Wednesday, July 2, 2008

Wildfire’s coda


People around Sun Valley this week are rich beyond measure.

People who made the effort—and handed over the cash to the oil companies—to visit this week will be amply rewarded for their presence here.

This has nothing to do with the size of their bank accounts.

They are being rewarded with the stunning visual show of Mother Nature's fireworks—wildflowers that are the result of an ample winter and a cool, wet spring.

They blanket our hillsides and are the talk of the town. Many longtime residents say it's the best wildflower season they've ever seen.

Some flowers are the redemptive coda of the tumultuous wildfire symphony that began with drought and crescendoed in flame.

Scientists say that some of the remarkable stands of flowers and grasses are the result of heavy nitrogen releases from plants burned by the Castle Rock Fire.

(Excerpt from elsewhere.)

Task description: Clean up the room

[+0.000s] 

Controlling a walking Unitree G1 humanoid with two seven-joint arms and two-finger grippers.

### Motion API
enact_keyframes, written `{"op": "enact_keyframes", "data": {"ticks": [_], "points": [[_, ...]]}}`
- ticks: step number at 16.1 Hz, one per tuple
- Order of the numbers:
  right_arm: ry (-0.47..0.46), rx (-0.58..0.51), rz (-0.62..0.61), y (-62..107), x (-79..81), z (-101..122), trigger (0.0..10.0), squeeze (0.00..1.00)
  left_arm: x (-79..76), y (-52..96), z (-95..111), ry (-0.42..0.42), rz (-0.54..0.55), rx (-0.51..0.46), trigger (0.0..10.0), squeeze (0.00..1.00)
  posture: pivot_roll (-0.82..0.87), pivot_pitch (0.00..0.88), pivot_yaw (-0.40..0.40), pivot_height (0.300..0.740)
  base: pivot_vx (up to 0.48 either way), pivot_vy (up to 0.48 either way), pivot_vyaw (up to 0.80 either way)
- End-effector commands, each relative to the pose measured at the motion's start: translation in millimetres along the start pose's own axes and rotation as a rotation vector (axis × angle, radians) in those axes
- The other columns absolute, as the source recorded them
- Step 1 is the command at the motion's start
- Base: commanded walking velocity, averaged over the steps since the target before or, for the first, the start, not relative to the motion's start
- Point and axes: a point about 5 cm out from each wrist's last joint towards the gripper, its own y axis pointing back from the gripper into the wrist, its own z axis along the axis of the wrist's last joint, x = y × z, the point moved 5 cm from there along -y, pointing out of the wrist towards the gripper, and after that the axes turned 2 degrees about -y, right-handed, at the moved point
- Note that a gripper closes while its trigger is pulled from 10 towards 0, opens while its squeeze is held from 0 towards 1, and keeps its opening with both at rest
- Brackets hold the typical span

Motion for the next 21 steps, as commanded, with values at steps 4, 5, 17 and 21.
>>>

Through June, arrowleaf balsamroot swaddled hillsides in a yellow melody. This week, lupine, asters, penstemon, sticky geraniums, Indian paintbrush, sugar bowls, leopard lilies—the list is huge—are lilting grace notes.

Green grasses have nearly erased the fire's mark on blackened sage hillsides. Scorched forested hillsides will bear their scars for decades to come.

Yet, the sun now shines where sun has not shown for decades and new plant life is sprouting in soft shades of green.

The fine show around us should be cause for celebration. And in the visible renewal of things destroyed, let us find hope and optimism in the future.